▶ _RAW DATA_
/---

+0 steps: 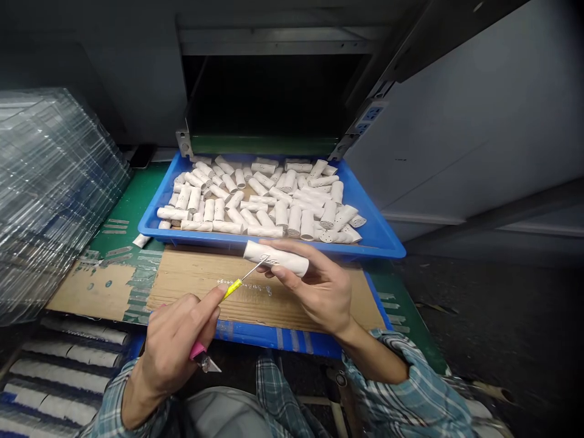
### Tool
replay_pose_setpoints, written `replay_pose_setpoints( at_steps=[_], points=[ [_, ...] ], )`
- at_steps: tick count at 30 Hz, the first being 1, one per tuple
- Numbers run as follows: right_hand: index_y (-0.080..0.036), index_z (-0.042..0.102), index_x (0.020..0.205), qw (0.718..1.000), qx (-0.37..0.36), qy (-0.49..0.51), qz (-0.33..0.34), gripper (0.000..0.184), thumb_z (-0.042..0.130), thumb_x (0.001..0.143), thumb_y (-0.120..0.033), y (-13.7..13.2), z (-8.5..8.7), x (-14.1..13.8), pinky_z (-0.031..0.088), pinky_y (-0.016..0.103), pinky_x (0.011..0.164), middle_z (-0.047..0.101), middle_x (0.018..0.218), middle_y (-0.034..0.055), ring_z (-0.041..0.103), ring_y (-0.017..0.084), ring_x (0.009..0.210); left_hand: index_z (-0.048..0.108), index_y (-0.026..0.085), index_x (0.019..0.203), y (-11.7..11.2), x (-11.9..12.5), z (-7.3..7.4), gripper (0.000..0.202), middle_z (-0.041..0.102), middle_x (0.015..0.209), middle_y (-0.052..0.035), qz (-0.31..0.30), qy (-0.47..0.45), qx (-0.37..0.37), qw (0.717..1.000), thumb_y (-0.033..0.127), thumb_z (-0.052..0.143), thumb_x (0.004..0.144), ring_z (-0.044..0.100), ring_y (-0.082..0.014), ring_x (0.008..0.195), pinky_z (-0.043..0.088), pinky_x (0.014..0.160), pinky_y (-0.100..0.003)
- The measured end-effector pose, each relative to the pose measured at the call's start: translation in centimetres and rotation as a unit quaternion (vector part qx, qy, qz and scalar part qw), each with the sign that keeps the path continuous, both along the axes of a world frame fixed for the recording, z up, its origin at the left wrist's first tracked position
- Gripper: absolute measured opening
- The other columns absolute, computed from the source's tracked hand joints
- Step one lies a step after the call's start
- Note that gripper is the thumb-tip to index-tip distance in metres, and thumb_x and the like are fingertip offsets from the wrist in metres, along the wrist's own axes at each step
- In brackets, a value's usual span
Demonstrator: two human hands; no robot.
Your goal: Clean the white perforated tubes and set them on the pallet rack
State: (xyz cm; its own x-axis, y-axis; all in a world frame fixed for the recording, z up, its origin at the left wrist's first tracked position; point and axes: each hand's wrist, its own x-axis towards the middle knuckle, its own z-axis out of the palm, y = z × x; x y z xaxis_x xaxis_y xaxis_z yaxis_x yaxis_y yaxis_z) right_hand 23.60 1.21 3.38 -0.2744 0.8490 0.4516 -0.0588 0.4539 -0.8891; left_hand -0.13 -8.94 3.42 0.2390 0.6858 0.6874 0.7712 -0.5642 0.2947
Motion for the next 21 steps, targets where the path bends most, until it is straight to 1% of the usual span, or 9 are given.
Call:
replay_pose_setpoints(
  at_steps=[4, 7, 8, 10, 12, 14, 17, 21],
  points=[
    [-0.029, 0.074, 0.131, 0.999, 0.019, -0.023, -0.011, 0.035, 0.08, 0.097, -0.021, 0.2, -0.4, 0.1, 0.072, 0.033, 0.085, 0.08, 0.131, 0.0041, 0.084, 0.022, 0.095, 0.062, 0.008, 0.143, 0.0, -0.1, 0.4, 0.039, 0.059, 0.074, 0.0003, -0.012, 0.015, -0.008, 1.0, 0.004, 0.06, 0.104, 0.05, -0.0116, 0.061, 0.035, 0.058, -0.029],
    [-0.029, 0.075, 0.13, 0.998, 0.041, -0.045, -0.028, 0.036, 0.08, 0.096, -0.019, 0.3, -0.4, 0.1, 0.071, 0.031, 0.085, 0.081, 0.13, 0.0027, 0.084, 0.021, 0.099, 0.063, 0.007, 0.142, -0.1, -0.2, 0.9, 0.037, 0.053, 0.073, 0.0015, -0.021, 0.023, -0.017, 0.999, 0.004, 0.059, 0.105, 0.047, -0.0118, 0.061, 0.033, 0.057, -0.029],
    [-0.029, 0.075, 0.13, 0.997, 0.05, -0.053, -0.033, 0.036, 0.08, 0.096, -0.017, 0.4, -0.3, 0.1, 0.071, 0.031, 0.087, 0.081, 0.129, 0.0023, 0.083, 0.021, 0.102, 0.063, 0.007, 0.141, -0.1, -0.3, 1.0, 0.037, 0.051, 0.073, 0.0018, -0.021, 0.025, -0.019, 0.999, 0.003, 0.059, 0.104, 0.046, -0.0118, 0.062, 0.032, 0.057, -0.029],
    [-0.029, 0.075, 0.131, 0.994, 0.077, -0.068, -0.043, 0.038, 0.08, 0.095, -0.014, 0.4, -0.2, 0.0, 0.069, 0.032, 0.096, 0.081, 0.13, 0.002, 0.082, 0.021, 0.109, 0.063, 0.007, 0.142, -0.4, -0.4, 1.3, 0.039, 0.049, 0.073, 0.0019, -0.018, 0.033, -0.025, 0.999, 0.002, 0.058, 0.104, 0.046, -0.0122, 0.063, 0.032, 0.057, -0.029],
    [-0.028, 0.074, 0.132, 0.988, 0.118, -0.083, -0.055, 0.042, 0.081, 0.094, -0.011, 0.5, -0.2, -0.1, 0.065, 0.035, 0.107, 0.08, 0.132, 0.0024, 0.079, 0.022, 0.118, 0.061, 0.007, 0.145, -0.7, -0.5, 1.6, 0.04, 0.049, 0.074, 0.0014, -0.008, 0.054, -0.029, 0.998, 0.004, 0.056, 0.106, 0.045, -0.0131, 0.064, 0.031, 0.058, -0.03],
    [-0.027, 0.073, 0.135, 0.98, 0.163, -0.096, -0.067, 0.046, 0.08, 0.093, -0.008, 0.6, -0.3, -0.3, 0.063, 0.037, 0.112, 0.079, 0.133, 0.0033, 0.078, 0.022, 0.12, 0.06, 0.006, 0.147, -0.9, -0.4, 1.9, 0.04, 0.051, 0.076, 0.0001, 0.0, 0.087, -0.033, 0.996, 0.007, 0.051, 0.109, 0.046, -0.0143, 0.066, 0.031, 0.06, -0.031],
    [-0.025, 0.072, 0.138, 0.967, 0.21, -0.117, -0.083, 0.048, 0.079, 0.094, -0.006, 0.7, -0.5, -0.3, 0.064, 0.038, 0.111, 0.079, 0.133, 0.005, 0.078, 0.022, 0.12, 0.059, 0.003, 0.147, -0.9, -0.1, 2.5, 0.04, 0.055, 0.079, -0.0022, 0.003, 0.127, -0.028, 0.991, 0.012, 0.044, 0.112, 0.049, -0.016, 0.069, 0.033, 0.062, -0.032],
    [-0.023, 0.072, 0.138, 0.955, 0.241, -0.143, -0.101, 0.048, 0.079, 0.094, -0.007, 0.9, -0.7, -0.2, 0.066, 0.04, 0.108, 0.079, 0.132, 0.0073, 0.079, 0.024, 0.119, 0.058, 0.0, 0.145, -0.6, 0.3, 3.3, 0.039, 0.058, 0.079, -0.0031, 0.001, 0.149, -0.016, 0.989, 0.015, 0.04, 0.113, 0.052, -0.0167, 0.068, 0.036, 0.062, -0.032]
  ],
)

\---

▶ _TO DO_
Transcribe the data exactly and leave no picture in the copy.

▶ _ANSWER BELOW_
+0 steps: 
### Tool
replay_pose_setpoints, written `replay_pose_setpoints( at_steps=[_], points=[ [_, ...] ], )`
- at_steps: tick count at 30 Hz, the first being 1, one per tuple
- Numbers run as follows: right_hand: index_y (-0.080..0.036), index_z (-0.042..0.102), index_x (0.020..0.205), qw (0.718..1.000), qx (-0.37..0.36), qy (-0.49..0.51), qz (-0.33..0.34), gripper (0.000..0.184), thumb_z (-0.042..0.130), thumb_x (0.001..0.143), thumb_y (-0.120..0.033), y (-13.7..13.2), z (-8.5..8.7), x (-14.1..13.8), pinky_z (-0.031..0.088), pinky_y (-0.016..0.103), pinky_x (0.011..0.164), middle_z (-0.047..0.101), middle_x (0.018..0.218), middle_y (-0.034..0.055), ring_z (-0.041..0.103), ring_y (-0.017..0.084), ring_x (0.009..0.210); left_hand: index_z (-0.048..0.108), index_y (-0.026..0.085), index_x (0.019..0.203), y (-11.7..11.2), x (-11.9..12.5), z (-7.3..7.4), gripper (0.000..0.202), middle_z (-0.041..0.102), middle_x (0.015..0.209), middle_y (-0.052..0.035), qz (-0.31..0.30), qy (-0.47..0.45), qx (-0.37..0.37), qw (0.717..1.000), thumb_y (-0.033..0.127), thumb_z (-0.052..0.143), thumb_x (0.004..0.144), ring_z (-0.044..0.100), ring_y (-0.082..0.014), ring_x (0.008..0.195), pinky_z (-0.043..0.088), pinky_x (0.014..0.160), pinky_y (-0.100..0.003)
- The measured end-effector pose, each relative to the pose measured at the call's start: translation in centimetres and rotation as a unit quaternion (vector part qx, qy, qz and scalar part qw), each with the sign that keeps the path continuous, both along the axes of a world frame fixed for the recording, z up, its origin at the left wrist's first tracked position
- Gripper: absolute measured opening
- The other columns absolute, computed from the source's tracked hand joints
- Step one lies a step after the call's start
- Note that gripper is the thumb-tip to index-tip distance in metres, and thumb_x and the like are fingertip offsets from the wrist in metres, along the wrist's own axes at each step
- In brackets, a value's usual span
Demonstrator: two human hands; no robot.
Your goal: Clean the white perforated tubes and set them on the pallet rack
State: (xyz cm; its own x-axis, y-axis; all in a world frame fixed for the recording, z up, its origin at the left wrist's first tracked position; point and axes: each hand's wrist, its own x-axis towards the middle knuckle, its own z-axis out of the palm, y = z × x; x y z xaxis_x xaxis_y xaxis_z yaxis_x yaxis_y yaxis_z) right_hand 23.60 1.21 3.38 -0.2744 0.8490 0.4516 -0.0588 0.4539 -0.8891; left_hand -0.13 -8.94 3.42 0.2390 0.6858 0.6874 0.7712 -0.5642 0.2947
Motion for the next 21 steps, targets where the path bends most, until it is straight to 1% of the usual span, or 9 are given.
Call:
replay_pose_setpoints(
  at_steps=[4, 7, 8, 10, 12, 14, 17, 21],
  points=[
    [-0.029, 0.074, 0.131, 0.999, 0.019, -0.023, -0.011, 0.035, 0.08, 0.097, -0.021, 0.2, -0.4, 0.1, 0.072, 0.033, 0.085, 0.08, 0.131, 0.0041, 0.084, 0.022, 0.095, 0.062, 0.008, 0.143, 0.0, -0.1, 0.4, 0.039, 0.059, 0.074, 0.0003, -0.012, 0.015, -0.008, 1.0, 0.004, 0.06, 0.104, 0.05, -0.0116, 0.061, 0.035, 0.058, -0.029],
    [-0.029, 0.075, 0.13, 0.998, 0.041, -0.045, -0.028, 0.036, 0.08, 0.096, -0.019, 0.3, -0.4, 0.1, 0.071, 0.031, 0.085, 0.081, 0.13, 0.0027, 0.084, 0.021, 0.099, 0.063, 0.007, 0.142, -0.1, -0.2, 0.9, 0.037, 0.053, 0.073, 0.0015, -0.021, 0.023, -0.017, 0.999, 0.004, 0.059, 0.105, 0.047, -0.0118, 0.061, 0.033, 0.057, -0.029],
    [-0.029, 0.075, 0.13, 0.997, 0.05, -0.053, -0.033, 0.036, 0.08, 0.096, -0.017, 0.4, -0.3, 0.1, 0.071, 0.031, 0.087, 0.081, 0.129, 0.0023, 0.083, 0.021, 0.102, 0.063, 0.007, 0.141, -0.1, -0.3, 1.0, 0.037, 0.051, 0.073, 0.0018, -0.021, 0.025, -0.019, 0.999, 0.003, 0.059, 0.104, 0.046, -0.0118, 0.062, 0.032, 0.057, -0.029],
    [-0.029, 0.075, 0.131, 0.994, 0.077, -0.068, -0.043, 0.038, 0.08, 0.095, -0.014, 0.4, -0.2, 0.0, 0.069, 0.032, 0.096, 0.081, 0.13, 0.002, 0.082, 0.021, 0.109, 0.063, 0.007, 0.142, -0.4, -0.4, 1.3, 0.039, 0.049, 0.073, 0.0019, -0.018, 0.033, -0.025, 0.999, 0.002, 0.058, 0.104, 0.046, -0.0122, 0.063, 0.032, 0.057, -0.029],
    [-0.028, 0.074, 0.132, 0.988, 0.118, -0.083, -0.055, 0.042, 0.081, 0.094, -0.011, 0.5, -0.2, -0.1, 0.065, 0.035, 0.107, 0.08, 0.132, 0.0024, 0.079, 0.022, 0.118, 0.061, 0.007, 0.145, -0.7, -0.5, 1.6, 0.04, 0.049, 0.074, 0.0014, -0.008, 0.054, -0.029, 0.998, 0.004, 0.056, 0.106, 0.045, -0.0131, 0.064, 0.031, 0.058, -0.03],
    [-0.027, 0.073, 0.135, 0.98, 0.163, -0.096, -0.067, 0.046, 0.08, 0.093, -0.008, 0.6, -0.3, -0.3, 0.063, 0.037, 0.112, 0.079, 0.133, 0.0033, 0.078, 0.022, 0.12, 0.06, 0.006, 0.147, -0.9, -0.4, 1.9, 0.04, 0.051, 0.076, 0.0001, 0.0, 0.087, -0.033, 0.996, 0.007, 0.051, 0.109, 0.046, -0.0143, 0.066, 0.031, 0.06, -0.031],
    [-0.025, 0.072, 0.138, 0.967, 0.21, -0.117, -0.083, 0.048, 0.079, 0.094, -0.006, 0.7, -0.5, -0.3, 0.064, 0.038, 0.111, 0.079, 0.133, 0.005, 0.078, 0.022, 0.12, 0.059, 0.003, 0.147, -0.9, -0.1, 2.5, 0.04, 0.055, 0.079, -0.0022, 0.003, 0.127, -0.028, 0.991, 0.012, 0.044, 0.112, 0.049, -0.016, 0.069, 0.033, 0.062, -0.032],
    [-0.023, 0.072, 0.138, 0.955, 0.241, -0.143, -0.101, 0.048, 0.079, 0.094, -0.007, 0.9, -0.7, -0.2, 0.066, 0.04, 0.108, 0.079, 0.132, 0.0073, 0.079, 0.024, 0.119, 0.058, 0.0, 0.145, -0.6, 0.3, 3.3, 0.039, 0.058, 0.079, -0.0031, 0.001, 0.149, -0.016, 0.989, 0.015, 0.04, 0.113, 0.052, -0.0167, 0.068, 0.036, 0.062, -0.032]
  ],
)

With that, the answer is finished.